> [DATA EXCERPT]
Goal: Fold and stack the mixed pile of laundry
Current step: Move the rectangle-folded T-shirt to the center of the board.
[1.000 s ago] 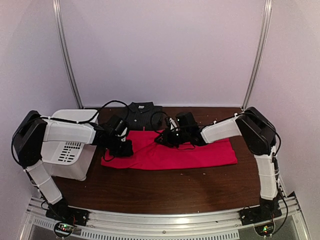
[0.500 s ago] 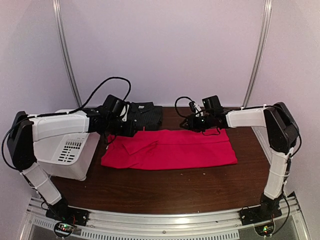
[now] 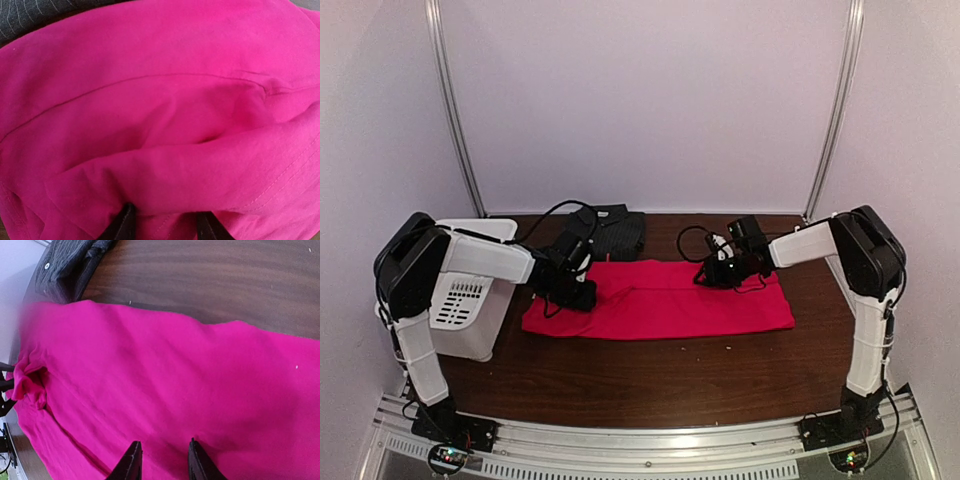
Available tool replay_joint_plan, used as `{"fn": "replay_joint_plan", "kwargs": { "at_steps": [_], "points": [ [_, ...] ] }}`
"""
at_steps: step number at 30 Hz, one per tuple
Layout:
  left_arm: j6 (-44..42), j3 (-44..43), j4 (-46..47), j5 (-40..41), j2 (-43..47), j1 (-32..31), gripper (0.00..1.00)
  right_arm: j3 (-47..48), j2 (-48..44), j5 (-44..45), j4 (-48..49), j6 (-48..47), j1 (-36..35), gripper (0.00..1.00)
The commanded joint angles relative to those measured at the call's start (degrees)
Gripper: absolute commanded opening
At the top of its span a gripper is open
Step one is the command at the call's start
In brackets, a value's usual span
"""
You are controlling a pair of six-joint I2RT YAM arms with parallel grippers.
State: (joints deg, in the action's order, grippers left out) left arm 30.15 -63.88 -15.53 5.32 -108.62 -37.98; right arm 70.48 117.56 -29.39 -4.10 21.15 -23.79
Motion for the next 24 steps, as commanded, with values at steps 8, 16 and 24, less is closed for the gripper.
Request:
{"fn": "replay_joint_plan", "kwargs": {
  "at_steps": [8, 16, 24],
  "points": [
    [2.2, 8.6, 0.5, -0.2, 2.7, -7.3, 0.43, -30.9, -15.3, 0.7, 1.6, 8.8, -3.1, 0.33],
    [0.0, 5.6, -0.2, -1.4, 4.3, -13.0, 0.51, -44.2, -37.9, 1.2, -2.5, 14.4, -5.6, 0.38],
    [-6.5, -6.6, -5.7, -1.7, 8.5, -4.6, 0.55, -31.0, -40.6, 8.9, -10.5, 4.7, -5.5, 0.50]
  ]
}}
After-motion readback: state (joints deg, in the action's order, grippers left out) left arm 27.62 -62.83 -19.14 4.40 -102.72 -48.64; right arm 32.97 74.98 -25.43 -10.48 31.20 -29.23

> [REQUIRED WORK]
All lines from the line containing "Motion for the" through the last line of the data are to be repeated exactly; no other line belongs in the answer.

> [WRITTEN ANSWER]
Motion for the next 24 steps, as commanded, with values at steps 8, 16 and 24, less is closed for the gripper.
Request:
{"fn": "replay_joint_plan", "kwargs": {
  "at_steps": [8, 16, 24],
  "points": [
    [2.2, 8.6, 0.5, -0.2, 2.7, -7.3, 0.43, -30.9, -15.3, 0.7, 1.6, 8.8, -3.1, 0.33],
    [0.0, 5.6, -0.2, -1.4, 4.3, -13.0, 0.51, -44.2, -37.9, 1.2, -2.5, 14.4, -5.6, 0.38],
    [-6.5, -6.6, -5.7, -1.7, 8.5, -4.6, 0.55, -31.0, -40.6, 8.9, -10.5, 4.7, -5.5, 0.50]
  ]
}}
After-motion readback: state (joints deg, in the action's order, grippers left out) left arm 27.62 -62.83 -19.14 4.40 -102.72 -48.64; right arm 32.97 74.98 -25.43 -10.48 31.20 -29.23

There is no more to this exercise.